Repeat the entire listing exactly. Omit all pictures.
#### Data extract
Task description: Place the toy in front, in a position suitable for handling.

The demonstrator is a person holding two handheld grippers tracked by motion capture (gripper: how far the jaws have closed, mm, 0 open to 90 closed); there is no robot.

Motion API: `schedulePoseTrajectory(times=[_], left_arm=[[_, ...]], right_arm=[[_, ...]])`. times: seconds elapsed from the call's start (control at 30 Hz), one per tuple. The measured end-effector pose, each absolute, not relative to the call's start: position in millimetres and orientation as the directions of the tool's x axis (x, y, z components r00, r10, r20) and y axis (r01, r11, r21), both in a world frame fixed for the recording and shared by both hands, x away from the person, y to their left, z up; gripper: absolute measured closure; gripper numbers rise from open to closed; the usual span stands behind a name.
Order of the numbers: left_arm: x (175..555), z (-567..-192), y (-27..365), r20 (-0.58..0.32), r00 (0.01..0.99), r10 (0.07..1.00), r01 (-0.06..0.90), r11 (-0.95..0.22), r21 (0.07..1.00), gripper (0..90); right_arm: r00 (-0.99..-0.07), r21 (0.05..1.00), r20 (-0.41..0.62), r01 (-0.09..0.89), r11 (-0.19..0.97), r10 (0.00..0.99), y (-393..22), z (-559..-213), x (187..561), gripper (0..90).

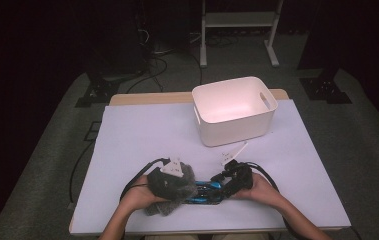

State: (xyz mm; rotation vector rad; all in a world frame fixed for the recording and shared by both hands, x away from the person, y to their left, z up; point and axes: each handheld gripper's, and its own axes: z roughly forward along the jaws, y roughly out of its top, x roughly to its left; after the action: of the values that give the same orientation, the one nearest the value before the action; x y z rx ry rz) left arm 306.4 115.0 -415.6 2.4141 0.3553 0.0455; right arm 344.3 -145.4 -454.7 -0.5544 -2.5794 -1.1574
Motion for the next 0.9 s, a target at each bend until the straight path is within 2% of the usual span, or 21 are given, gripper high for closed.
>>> schedulePoseTrajectory(times=[0.23, 0.33, 0.67, 0.9], left_arm=[[308, -413, 115, -0.061, 0.957, 0.283, 0.251, -0.709, 0.659, 61.9], [309, -411, 116, -0.062, 0.953, 0.298, 0.26, -0.691, 0.674, 65.6], [320, -400, 118, -0.051, 0.928, 0.37, 0.293, -0.635, 0.715, 70.6], [320, -407, 106, -0.114, 0.938, 0.327, 0.312, -0.654, 0.689, 71.7]], right_arm=[[-0.894, 0.657, 0.38, 0.441, 0.612, 0.237, -145, -455, 343, 30.9], [-0.906, 0.664, 0.351, 0.419, 0.619, 0.237, -144, -452, 340, 31.1], [-0.964, 0.72, 0.134, 0.255, 0.646, 0.232, -142, -441, 314, 31.4], [-0.973, 0.753, -0.017, 0.139, 0.643, 0.23, -143, -439, 294, 31.7]])
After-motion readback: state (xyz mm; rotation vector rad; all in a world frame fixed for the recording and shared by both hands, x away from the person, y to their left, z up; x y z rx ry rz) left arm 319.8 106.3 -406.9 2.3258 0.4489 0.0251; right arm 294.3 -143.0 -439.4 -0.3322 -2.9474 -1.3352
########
(The answer)
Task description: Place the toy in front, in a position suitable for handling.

The demonstrator is a person holding two handheld grippers tracked by motion capture (gripper: how far the jaws have closed, mm, 0 open to 90 closed); there is no robot.

Motion API: `schedulePoseTrajectory(times=[_], left_arm=[[_, ...]], right_arm=[[_, ...]])`. times: seconds elapsed from the call's start (control at 30 Hz), one per tuple. The measured end-effector pose, each absolute, not relative to the call's start: position in millimetres and orientation as the directions of the tool's x axis (x, y, z components r00, r10, r20) and y axis (r01, r11, r21), both in a world frame fixed for the recording and shared by both hands, x away from the person, y to their left, z up; gripper: absolute measured closure; gripper numbers rise from open to closed; the usual span stands behind a name.
Order of the numbers: left_arm: x (175..555), z (-567..-192), y (-27..365), r20 (-0.58..0.32), r00 (0.01..0.99), r10 (0.07..1.00), r01 (-0.06..0.90), r11 (-0.95..0.22), r21 (0.07..1.00), gripper (0..90); right_arm: r00 (-0.99..-0.07), r21 (0.05..1.00), r20 (-0.41..0.62), r01 (-0.09..0.89), r11 (-0.19..0.97), r10 (0.00..0.99), y (-393..22), z (-559..-213), x (187..561), gripper (0..90).


State: (xyz mm; rotation vector rad; all in a world frame fixed for the recording and shared by both hands, x away from the person, y to their left, z up; point and axes: each handheld gripper's, and its own axes: z roughly forward along the jaws, y roughly out of its top, x roughly to its left; after the action: of the values that give the same orientation, the one nearest the value before the action; x y z rx ry rz) left arm 306.4 115.0 -415.6 2.4141 0.3553 0.0455; right arm 344.3 -145.4 -454.7 -0.5544 -2.5794 -1.1574
Motion for the next 0.9 s, a target at each bend until the straight path is within 2% of the usual span, or 21 are given, gripper high for closed.
>>> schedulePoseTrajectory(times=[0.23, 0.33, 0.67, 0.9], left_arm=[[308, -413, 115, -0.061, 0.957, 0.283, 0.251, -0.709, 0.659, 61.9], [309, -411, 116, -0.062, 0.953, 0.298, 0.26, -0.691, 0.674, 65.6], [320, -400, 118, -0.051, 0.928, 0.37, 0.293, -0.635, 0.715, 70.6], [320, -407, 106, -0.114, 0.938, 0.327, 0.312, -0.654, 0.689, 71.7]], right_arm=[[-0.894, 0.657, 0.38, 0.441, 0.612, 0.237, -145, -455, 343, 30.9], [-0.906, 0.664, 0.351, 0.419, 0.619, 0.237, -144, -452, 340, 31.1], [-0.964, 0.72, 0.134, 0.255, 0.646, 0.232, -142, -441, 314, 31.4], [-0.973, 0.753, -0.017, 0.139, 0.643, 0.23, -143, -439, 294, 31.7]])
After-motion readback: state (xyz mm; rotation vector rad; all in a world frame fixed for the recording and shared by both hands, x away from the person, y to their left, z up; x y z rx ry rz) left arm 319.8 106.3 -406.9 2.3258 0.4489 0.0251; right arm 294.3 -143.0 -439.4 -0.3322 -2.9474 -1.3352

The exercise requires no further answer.